The Saddest Day

Diagnosis: Trisomy 21

By Anonymous

The saddest day of my life was not actually the day I cried the most. In fact, I did not cry much at all that day. Part of the day I was under anesthesia, in that state of sleep when, if one is not pursued by nightmares, one has temporary respite from the nightmare that reality is holding. When I had awoke that morning, I felt my belly one more time, coming upon the hard ball just under my navel with our child in it, knowing that at the end of the day it would no longer be there.

Two years earlier, the beginnings of a pregnancy had been scraped out of my abdomen. Then I had cried, too, but this time it was different. There had been no baby the first time, just the beginnings of an embryo that never developed a heartbeat. This time there was a baby. The bleeding at the very beginning of the pregnancy had sent me immediately to the doctor, reminding me of my miscarriage. I expected another D&C, but instead was told that I was five weeks pregnant.

A week later, the embryo showed a heartbeat. As the weeks progressed, things seemed to stabilize, and I began to hope that this tentative beginning might actually lead to a third child at the age of 41. I felt terrible physically, but it was, after all, the first trimester and I wasn't young any more. The baby had a due date and we began to adjust our calendar accordingly.

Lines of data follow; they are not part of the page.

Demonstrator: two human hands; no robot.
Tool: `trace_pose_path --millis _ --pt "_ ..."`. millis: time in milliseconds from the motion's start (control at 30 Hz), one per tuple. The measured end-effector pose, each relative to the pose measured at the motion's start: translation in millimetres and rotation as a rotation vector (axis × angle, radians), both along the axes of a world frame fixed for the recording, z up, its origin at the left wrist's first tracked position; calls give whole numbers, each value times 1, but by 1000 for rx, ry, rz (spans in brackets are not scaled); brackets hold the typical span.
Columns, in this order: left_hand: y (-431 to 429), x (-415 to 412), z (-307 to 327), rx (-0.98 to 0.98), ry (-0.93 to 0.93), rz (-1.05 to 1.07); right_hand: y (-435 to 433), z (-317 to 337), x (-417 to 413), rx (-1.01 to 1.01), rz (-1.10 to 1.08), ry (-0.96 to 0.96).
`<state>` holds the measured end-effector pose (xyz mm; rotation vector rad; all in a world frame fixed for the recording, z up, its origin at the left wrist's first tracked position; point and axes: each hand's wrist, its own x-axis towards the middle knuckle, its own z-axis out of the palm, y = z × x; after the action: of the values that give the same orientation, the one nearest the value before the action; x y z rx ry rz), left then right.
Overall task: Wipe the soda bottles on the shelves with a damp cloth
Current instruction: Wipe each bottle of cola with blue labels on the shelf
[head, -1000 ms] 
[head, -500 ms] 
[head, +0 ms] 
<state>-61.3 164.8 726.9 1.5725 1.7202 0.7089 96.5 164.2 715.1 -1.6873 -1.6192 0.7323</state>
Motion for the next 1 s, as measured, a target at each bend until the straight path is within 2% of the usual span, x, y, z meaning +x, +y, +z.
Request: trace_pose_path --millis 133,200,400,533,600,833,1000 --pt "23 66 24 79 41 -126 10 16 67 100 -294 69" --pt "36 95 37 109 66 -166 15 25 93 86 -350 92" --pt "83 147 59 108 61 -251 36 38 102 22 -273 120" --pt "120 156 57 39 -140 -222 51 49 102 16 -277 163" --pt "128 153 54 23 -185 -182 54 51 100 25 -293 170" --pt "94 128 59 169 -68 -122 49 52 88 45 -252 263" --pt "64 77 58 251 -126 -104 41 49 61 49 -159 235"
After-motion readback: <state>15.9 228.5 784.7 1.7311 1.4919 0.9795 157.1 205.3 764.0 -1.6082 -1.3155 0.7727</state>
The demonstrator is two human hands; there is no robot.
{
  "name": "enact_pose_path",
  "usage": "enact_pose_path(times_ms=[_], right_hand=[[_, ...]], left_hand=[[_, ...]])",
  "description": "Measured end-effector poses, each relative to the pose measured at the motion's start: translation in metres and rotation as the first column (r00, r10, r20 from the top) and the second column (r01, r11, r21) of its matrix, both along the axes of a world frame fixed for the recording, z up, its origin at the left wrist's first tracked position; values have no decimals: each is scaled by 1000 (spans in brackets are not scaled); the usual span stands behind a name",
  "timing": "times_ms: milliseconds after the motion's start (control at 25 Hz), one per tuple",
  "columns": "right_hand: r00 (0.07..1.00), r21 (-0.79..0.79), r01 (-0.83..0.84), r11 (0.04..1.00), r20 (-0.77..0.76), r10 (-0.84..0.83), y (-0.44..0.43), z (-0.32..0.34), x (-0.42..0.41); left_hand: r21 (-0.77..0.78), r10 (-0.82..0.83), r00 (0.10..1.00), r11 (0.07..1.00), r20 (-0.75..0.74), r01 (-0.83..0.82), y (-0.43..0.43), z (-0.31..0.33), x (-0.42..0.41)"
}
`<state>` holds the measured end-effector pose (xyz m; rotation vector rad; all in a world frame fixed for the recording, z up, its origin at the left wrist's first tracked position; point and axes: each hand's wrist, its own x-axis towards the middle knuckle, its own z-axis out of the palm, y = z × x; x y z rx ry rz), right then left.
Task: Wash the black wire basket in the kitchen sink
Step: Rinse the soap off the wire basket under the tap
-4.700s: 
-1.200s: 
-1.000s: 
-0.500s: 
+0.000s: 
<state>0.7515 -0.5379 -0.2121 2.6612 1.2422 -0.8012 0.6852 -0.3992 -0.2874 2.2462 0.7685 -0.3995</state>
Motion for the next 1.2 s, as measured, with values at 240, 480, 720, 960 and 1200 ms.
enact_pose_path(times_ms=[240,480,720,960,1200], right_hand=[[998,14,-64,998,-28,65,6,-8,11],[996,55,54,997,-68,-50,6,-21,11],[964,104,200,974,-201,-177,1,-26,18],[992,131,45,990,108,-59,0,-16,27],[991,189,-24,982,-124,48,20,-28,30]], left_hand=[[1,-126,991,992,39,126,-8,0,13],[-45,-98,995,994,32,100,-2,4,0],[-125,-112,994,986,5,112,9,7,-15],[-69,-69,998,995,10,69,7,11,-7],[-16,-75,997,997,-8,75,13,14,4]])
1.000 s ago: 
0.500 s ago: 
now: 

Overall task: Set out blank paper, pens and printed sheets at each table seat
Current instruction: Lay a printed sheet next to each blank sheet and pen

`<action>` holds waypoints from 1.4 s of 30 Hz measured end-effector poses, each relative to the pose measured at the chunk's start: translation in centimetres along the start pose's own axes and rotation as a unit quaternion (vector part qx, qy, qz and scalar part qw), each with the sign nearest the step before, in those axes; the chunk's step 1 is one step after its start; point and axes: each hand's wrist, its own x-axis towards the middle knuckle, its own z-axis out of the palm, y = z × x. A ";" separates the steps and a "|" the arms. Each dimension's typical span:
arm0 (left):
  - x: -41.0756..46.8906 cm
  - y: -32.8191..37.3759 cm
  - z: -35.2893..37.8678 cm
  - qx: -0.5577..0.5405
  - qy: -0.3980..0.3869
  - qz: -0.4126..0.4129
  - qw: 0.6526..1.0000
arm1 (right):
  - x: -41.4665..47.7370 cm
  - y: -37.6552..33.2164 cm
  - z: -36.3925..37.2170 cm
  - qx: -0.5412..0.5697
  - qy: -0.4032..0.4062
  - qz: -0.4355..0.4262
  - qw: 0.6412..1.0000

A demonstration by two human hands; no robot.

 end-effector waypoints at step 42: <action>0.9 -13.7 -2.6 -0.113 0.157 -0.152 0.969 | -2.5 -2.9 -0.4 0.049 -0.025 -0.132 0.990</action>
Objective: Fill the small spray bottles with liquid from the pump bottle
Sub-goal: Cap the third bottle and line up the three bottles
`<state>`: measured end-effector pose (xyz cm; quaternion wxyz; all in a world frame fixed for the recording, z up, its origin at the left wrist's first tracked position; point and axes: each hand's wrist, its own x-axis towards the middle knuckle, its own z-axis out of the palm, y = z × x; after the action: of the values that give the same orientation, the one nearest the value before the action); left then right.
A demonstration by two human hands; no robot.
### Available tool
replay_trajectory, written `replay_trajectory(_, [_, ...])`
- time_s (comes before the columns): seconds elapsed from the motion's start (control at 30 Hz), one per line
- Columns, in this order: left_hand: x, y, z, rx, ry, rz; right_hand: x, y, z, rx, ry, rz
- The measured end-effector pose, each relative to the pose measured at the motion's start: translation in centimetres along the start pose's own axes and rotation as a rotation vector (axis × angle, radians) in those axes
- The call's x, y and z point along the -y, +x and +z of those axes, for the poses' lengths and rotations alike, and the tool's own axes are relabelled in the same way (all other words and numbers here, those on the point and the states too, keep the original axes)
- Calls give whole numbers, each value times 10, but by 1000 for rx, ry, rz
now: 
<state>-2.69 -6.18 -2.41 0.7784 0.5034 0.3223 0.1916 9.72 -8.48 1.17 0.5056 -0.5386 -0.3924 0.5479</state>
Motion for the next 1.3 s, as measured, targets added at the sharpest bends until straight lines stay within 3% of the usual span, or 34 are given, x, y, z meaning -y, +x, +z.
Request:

But the gnawing sense that something was not right was always in the back of our minds. In addition to the usual nausea and exhaustion, I felt as though I had a stone in my abdomen. The only time I really felt good was after a few hours of sleep, but I kept hoping that I would feel better once the first trimester was over. In the 13th week of pregnancy I went in for a standard ultrasound screening. That was five weeks ago, the day we were told there was a high likelihood that our baby had a serious genetic defect. I drove home in a heavy rainstorm, the pelting water on the windshield answering the tears streaming down my face.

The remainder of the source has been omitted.